Shawcroft Competition Honors 31 Years of Hand Drawing
In an era when design tools have gone almost entirely digital, one annual competition at NC State’s College of Design insists on a different discipline — the kind that begins with a pencil, a pen, or a brush held in a human hand. The Brian Shawcroft Drawing Competition, now in its 31st year, remains a rare and deliberate celebration of hand drawing as a core architectural skill.
This year, four students received prizes for submissions evaluated across three categories: the design process, documentation and analysis, and presentation. The breadth of those categories reflects the competition’s central belief that hand drawing is not a single technique but a spectrum of thinking made visible.
This year’s jury included Patricia Morgado, Associate Professor Emerita of Architecture at NC State; Don Kranbuehl, Principal at Clark Nexsen; and Kiley Blades, Designer at SfL+a Architects.
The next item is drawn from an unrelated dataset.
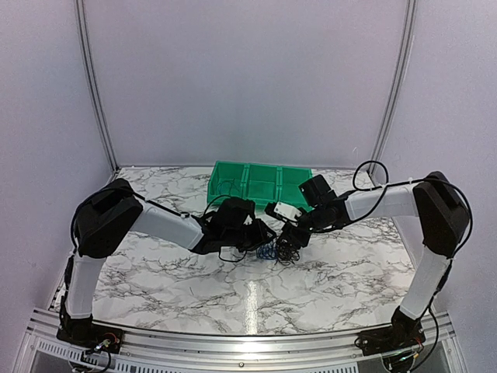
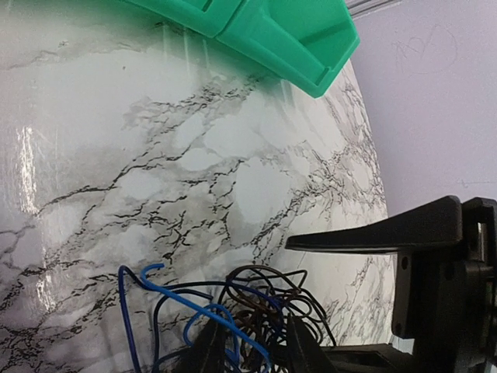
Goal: Untangle the cables
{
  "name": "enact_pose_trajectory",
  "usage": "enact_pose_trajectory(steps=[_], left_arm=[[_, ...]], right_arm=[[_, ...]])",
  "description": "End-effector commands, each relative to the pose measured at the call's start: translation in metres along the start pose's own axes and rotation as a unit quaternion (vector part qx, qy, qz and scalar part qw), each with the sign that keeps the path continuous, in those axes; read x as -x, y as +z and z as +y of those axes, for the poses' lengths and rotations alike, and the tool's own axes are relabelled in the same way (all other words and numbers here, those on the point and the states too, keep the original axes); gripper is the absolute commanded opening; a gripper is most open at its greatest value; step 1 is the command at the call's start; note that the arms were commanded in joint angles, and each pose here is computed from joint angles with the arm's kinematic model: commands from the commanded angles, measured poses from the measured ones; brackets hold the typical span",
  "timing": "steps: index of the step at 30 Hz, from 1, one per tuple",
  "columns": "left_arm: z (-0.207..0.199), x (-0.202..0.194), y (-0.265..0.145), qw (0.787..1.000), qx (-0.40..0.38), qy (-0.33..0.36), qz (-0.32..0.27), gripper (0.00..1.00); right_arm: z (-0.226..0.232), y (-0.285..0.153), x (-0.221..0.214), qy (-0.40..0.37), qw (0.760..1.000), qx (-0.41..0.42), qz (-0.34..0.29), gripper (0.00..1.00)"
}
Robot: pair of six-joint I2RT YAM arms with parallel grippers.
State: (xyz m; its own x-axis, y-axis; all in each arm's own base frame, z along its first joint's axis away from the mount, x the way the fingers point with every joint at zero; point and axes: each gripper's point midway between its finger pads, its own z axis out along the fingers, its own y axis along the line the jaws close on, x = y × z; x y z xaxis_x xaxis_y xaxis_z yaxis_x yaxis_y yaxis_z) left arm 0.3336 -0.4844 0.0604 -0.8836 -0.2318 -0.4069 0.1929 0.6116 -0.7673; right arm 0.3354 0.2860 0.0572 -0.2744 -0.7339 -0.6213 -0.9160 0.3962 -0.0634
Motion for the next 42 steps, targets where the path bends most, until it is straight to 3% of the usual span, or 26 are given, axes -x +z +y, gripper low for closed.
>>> enact_pose_trajectory(steps=[1,9,19,26,29,34,42], left_arm=[[0.004,0.007,0.009,1.0,0.008,-0.02,-0.005,0.27],[-0.01,0.011,0.008,1.0,-0.006,-0.01,-0.008,0.0],[-0.046,0.014,-0.028,0.999,-0.043,0.017,-0.011,0.0],[-0.047,0.016,-0.058,0.999,-0.04,0.014,-0.027,0.0],[-0.048,0.022,-0.076,0.998,-0.038,0.022,-0.045,0.0],[-0.041,0.037,-0.117,0.994,-0.018,0.042,-0.097,0.0],[-0.078,0.071,-0.184,0.98,-0.013,0.12,-0.156,0.0]], right_arm=[[-0.007,-0.016,0.011,-0.007,1.0,-0.019,-0.017,0.56],[-0.005,-0.017,0.007,-0.005,1.0,-0.008,-0.018,0.56],[0.011,0.004,-0.008,0.012,0.999,0.046,-0.001,0.59],[0.016,0.021,-0.022,0.047,0.995,0.088,0.016,0.32],[0.015,0.027,-0.029,0.052,0.994,0.088,0.028,0.27],[0.012,0.031,-0.036,0.059,0.994,0.085,0.04,0.24],[0.007,0.034,-0.04,0.061,0.994,0.077,0.049,0.24]])
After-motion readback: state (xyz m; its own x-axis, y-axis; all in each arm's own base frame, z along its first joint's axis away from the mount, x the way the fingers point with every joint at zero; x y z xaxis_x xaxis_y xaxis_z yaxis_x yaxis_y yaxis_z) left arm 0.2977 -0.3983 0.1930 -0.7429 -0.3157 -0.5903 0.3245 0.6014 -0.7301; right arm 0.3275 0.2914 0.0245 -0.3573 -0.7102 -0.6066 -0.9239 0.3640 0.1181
The competition was organized by Assistant Professors of Architecture Jeremy Leonard and Donghwan Moon.
Winning Entries
First Place: Raina Markulis

Second Place: Spencer Witt

Third Place: Sara Allen

Honorable Mention: Gray Hancock

Additional Photos from the Competition
See additional photos from the competition in our Flickr Gallery:
The Legacy of Brian Shawcroft
The competition draws its name and its spirit from Brian Shawcroft, AIA (1929–2017), a modernist architect, photographer, and professor at what was then known as NC State’s School of Design, where he taught from 1960 to 1968. Shawcroft was widely admired for his architectural sketches and renderings across varied media, as well as for his facility with the human figure.
In 1991, he received the Henry Kamphoefner Prize in recognition of his contributions to the Modern Movement in architecture. Three years later, in 1994, he used his own generosity to establish the juried prize that bears his name — a gift intended to keep hand drawing alive in the curriculum and in the culture of architectural education.